Thursday, June 25, 2015

Sermon at St. George's, Newburgh NY, June 21 2015

Thank you for inviting me to be with you today.  As I stand here, I’m mindful that you are sitting like Jesus’ first disciples, in the nave.  The nave, the main body of the church, gets its name from the Greek word for ship, naos.  It’s where we get our word “navy.”  The imagery of the church as a ship is ancient and powerful.  We see it in the ribbed, vaulted ceilings of so many churches.  We are all in the ship, and God is in charge.  Somehow, in this ship, we hope to be safe.
But so often it doesn’t work out that way.  Life has storms.  We face times when we are rightly afraid of drowning.  Our mortgage way be underwater.  We may be up to our necks in debt, or in work.  We may look back at our life and see where our ship has sailed, and we missed it.  Loved ones die, and we feel ourselves sinking.  As we face global warming and climate change, we may literally be faced with water where before the ground was solid.
How do we respond to those storms?  Usually, our basic instincts come to the fore.  
We try to outrun the storm, to row harder.  
Or we turn back to the safety of what we know, even if it hasn’t worked so well or times have changed.  
Or we get mad.  We blame God, or other people, or ourselves.  That part of us that thinks there should no storm in our life gets into action.
The people in our lives may try to help us at this point.  They may help us outrun the storm or run for safety.  They may help us blame others, mistaking that for comfort.  But rarely can they make the storm go away entirely.
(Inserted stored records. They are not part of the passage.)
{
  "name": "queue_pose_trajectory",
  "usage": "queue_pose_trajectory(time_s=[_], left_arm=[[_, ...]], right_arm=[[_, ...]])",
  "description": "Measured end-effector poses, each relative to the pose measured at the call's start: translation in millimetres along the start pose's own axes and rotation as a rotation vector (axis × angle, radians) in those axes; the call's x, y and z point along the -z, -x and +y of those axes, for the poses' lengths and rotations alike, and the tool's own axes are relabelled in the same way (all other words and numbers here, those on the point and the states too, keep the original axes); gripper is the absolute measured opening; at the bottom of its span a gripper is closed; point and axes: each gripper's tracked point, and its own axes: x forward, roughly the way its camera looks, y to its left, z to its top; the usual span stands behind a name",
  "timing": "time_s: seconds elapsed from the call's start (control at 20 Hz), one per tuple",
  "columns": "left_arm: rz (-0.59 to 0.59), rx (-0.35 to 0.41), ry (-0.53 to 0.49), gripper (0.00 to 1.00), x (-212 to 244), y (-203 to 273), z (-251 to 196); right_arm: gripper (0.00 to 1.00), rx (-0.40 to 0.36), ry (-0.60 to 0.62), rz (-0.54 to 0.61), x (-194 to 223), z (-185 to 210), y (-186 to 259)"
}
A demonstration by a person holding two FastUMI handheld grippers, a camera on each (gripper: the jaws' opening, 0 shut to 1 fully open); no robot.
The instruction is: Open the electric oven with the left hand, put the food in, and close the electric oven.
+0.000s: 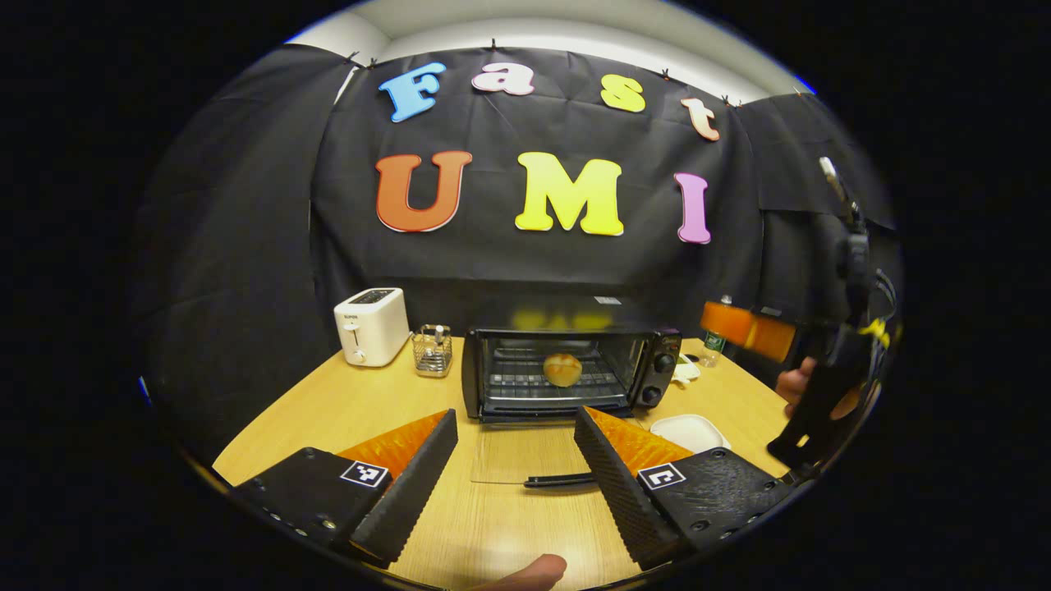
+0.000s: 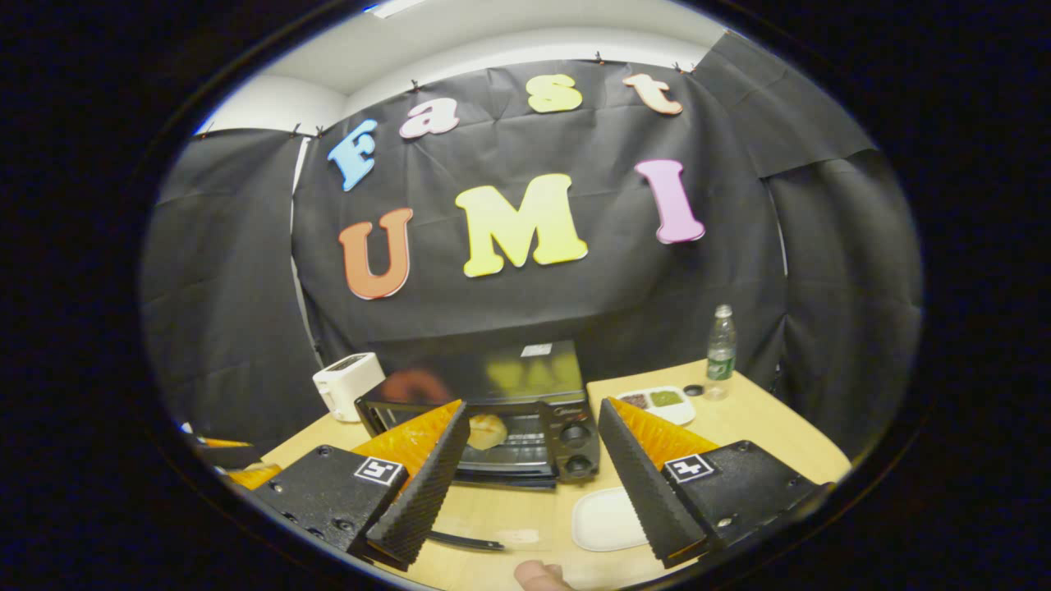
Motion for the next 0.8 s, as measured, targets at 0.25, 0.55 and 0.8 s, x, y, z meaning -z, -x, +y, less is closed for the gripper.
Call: queue_pose_trajectory(time_s=[0.25,0.55,0.8], left_arm=[[0.097,0.084,-0.020,0.95,40.4,-33.2,-41.4],[0.232,0.098,0.017,0.95,95.3,-65.5,-63.3],[0.316,0.064,-0.026,0.95,132.3,-77.0,-65.3]], right_arm=[[1.00,0.083,0.023,-0.034,-48.8,-49.0,42.7],[0.93,0.186,0.068,-0.068,-78.0,-94.1,90.4],[1.00,0.182,0.105,-0.144,-105.0,-105.4,119.9]])
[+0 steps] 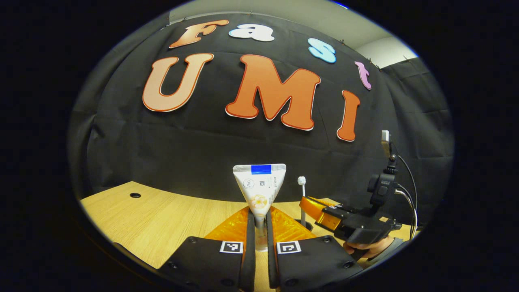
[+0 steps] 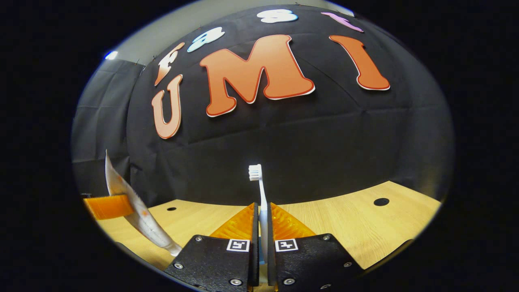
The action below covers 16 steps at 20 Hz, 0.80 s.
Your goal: Put the toothbrush and toothpaste on the desktop into the cup, then pick up the cup and place it on the coaster on the desktop.
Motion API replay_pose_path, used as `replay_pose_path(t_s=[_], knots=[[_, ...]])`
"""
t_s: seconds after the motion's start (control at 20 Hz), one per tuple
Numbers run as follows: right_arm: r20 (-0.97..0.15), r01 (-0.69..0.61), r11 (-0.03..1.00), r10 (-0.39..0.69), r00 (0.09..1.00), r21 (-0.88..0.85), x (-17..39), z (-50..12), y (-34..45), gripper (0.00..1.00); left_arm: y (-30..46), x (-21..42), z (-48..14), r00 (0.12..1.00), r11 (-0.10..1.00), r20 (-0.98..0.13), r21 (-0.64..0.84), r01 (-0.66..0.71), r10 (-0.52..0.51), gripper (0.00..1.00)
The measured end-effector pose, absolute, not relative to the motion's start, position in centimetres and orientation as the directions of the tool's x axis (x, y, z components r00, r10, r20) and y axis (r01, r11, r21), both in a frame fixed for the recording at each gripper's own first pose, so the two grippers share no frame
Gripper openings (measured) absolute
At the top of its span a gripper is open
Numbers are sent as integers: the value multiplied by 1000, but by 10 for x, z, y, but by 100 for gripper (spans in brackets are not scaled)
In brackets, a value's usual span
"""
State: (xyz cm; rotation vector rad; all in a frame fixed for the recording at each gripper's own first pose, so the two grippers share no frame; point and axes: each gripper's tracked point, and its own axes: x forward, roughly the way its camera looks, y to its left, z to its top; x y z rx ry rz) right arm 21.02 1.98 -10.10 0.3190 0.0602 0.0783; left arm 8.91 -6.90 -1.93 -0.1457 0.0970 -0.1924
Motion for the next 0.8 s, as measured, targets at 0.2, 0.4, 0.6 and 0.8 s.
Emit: replay_pose_path(t_s=[0.2, 0.4, 0.6, 0.8], knots=[[-51, -76, 951, 95, 994, 300, 198, -98, 17, 11, -79, 99, -10, 978, 969, -48, -152, 194, -204, 16], [-93, -74, 951, 107, 990, 302, 175, -111, 8, 28, -94, 106, -13, 973, 959, -28, -178, 220, -229, 16], [-125, -40, 954, 80, 989, 297, 147, -125, -10, 40, -107, 115, -24, 968, 947, -43, -220, 232, -247, 16], [-123, -15, 953, 55, 991, 302, 125, -125, -24, 46, -122, 123, -21, 965, 946, -24, -204, 252, -262, 16]])
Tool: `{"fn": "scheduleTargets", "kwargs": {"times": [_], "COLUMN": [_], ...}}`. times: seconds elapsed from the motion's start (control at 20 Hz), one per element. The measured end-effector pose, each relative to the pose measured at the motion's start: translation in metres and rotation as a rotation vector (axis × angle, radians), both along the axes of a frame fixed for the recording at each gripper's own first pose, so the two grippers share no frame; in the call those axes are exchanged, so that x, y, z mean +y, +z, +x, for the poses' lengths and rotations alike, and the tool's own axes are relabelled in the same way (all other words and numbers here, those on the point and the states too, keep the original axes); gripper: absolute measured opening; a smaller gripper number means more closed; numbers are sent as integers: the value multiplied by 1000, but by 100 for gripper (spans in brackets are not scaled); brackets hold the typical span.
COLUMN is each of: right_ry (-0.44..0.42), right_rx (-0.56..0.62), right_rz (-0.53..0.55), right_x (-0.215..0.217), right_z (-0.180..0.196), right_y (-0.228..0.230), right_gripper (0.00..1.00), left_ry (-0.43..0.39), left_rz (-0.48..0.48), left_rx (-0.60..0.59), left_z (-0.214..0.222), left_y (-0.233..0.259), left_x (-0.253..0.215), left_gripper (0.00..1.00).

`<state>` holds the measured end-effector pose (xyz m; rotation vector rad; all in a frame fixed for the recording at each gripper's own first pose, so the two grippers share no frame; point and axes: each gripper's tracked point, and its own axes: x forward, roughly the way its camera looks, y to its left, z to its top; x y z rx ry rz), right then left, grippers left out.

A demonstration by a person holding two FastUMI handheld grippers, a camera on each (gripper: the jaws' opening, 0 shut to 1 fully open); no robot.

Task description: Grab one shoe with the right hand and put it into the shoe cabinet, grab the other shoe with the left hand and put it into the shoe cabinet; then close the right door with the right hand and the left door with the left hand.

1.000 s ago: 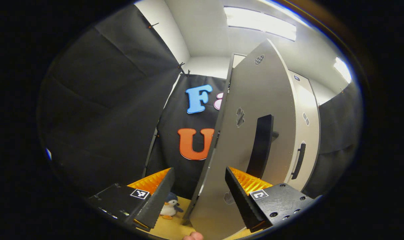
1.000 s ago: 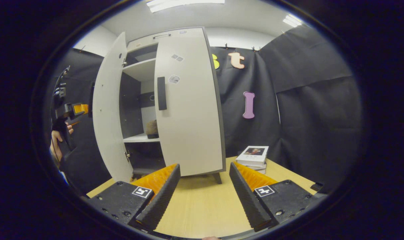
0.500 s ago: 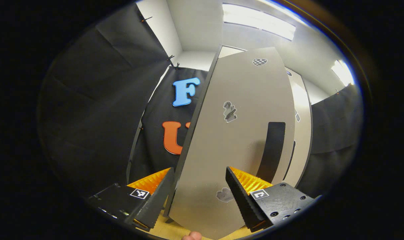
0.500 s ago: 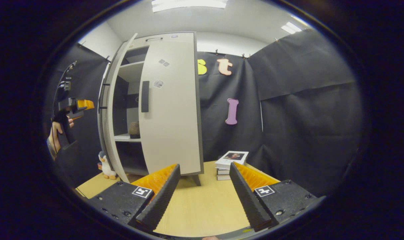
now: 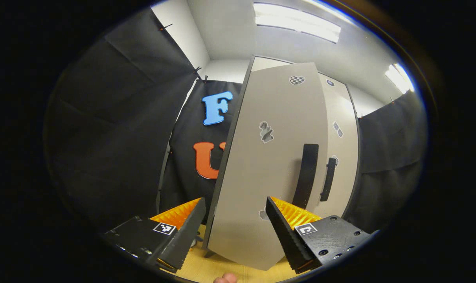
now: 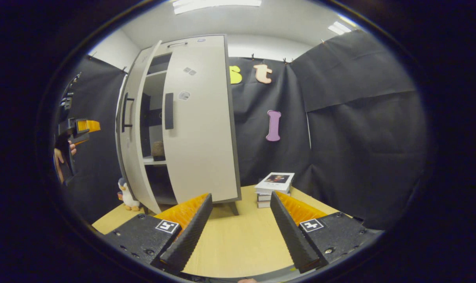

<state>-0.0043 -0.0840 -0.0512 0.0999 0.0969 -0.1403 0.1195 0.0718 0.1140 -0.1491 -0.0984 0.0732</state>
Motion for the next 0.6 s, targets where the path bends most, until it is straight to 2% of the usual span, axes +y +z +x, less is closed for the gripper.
{"fn": "scheduleTargets", "kwargs": {"times": [0.05, 0.1, 0.15, 0.5, 0.55, 0.6], "right_ry": [24, 48, 68, 169, 180, 193], "right_rx": [3, 5, 0, 6, 14, 21], "right_rz": [-5, -12, -15, 6, 1, -3], "right_x": [6, 13, 18, 57, 61, 65], "right_z": [6, 12, 17, 32, 30, 29], "right_y": [0, 2, 6, 7, 5, 2], "right_gripper": [96, 97, 95, 97, 97, 97], "left_ry": [-14, -30, -45, -55, -51, -50], "left_rz": [-9, -19, -25, 23, 33, 44], "left_rx": [20, 37, 52, 81, 80, 85], "left_z": [-7, -14, -19, -48, -51, -53], "left_y": [-7, -14, -20, -72, -78, -85], "left_x": [-8, -16, -25, -66, -69, -71], "left_gripper": [99, 99, 94, 94, 89, 94]}}
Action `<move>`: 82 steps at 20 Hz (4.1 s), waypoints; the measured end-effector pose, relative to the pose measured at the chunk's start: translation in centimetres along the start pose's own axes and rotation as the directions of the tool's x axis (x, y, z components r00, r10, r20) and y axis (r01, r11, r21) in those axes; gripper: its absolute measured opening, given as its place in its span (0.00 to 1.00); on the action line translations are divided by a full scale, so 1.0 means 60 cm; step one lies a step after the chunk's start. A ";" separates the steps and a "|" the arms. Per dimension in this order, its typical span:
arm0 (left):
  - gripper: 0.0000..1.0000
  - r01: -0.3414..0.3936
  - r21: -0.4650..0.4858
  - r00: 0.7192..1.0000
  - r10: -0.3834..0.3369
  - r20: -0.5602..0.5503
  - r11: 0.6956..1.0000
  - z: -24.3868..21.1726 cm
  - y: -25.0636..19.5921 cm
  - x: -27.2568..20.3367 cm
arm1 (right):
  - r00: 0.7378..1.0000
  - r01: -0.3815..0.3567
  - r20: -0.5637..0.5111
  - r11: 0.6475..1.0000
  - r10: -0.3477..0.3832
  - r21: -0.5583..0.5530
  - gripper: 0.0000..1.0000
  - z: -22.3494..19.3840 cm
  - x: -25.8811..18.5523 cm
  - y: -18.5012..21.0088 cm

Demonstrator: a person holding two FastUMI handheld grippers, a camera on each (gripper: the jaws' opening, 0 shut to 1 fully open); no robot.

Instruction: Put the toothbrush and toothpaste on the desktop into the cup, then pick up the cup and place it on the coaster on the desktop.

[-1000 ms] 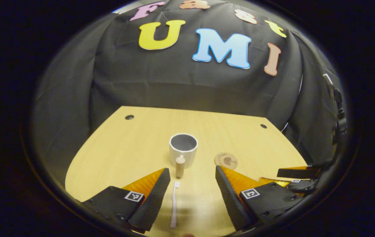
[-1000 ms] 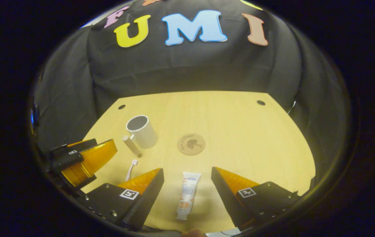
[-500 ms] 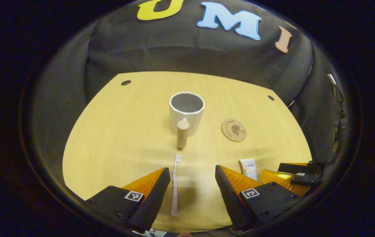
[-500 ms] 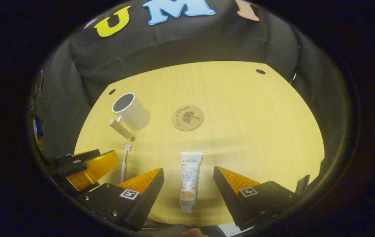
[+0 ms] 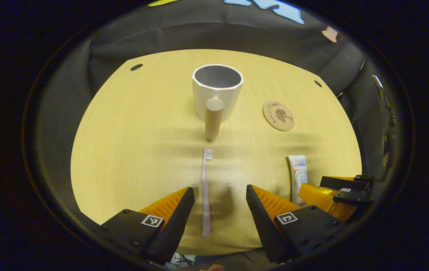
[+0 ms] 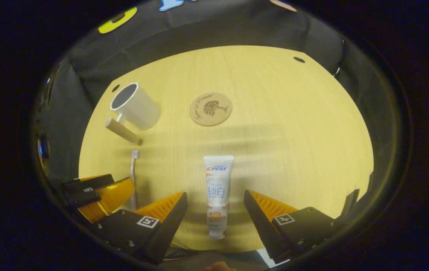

In the Gospel for today, the disciples are upset.  The storm is rising, their feet are wet, and Jesus is asleep.  Instantly, they think the worst.  Doesn’t he care?  They’ve been following him, listening to him, watching him perform miracles.  Now he’s asleep.  Doesn’t he care?
The disciples don’t have to ask this question.  They don't have to think he doesn't care.  They could wake Jesus and say, “we need your help.”  They could say, “we’re afraid.”  But they immediately go to a story of abandonment.  “He may be powerful, but he doesn’t care.”
We see in the Gospels that despite all that they witnessed Jesus do and say, over and over his disciples doubted him or ran from his message.  The very ones who were closest to him struggled just like everybody else to trust in him when they were confronted with something that they didn’t understand, or something that instilled fear in them.
I think many of us in the ship of church find ourselves in this place during storms.  We grow up hearing that God is all-powerful, and all-knowing, and all-loving.  So when storms come, we have to wonder: is one of these not true?  
When our beloved ones die too young, when people live in slavery or oppression, which part of God do we let go of?  
Many people decide that God doesn’t care.
When we believe God doesn’t care, we take back our lives.  We rely on ourselves again, on our ability to outrun the storm.  Or, if it’s clear the storm is winning, we despair.  Then we have two problems: we have the storm, and we have our sense of abandonment.

Perhaps Jesus is not the one who is asleep.
Perhaps Jesus can sleep through the storm because he is awake to God.  He trusts so deeply, he is so united with God, that he does not fear.  
This word, “Do not be afraid,” is one of the main themes of the Bible.  Over and over, God and God’s messengers say, “Do not be afraid.”  
They don’t say, “There’s nothing to be afraid of.”  That would dismiss us.  There is a lot to fear, but we don’t have to be afraid.  The storms are real, but so is God’s love.  Jesus is fully awake to that love, and to the power of that love, and so he can sleep in the storm.
The faith that would keep fear at bay is a faith that does not reduce God to a pacifier.  God’s power is not like human power.  It is not about making the world to our specifications, eliminating danger, or following our judgments of how things should be.  
God’s power is the steady flow of love that can strengthen us through the storms.  Our task is not to outrun the storm, but to stand firm, awake to God’s loving presence.
This is what Jesus knows.  When he asks about the disciples’ faith, he asks us to dig down past our instinctive responses to storms, to hold fast to the handrails and ropes of our faith so we don’t make matters worse.  
We may feel fear, but we don’t have to live in fear.  We don’t have to obsess.  We don’t have hunker down and control everything.  
We don’t have to get angry or bitter.  
We can open our hands and our hearts.  
We can take a deep breath, maybe have a good cry and a cup of tea.  
We can pray to know what to do, and do it.  
We can breathe peace, as Jesus did.
In this ship of church, we can hold one another.  We can pray for those who are struggling, and let them know they aren’t alone.  We can offer help, as we are gifted.  We can tell stories of times when we thought the water would overwhelm us, times we survived.  And we can eat and drink together, and find refreshment.  Together, we can wake up to God’s presence within and among us.
May this church be that ship.  May you find here the faith that does not give you all the answers, but strengthens you to ask the questions that matter.  May God be with you.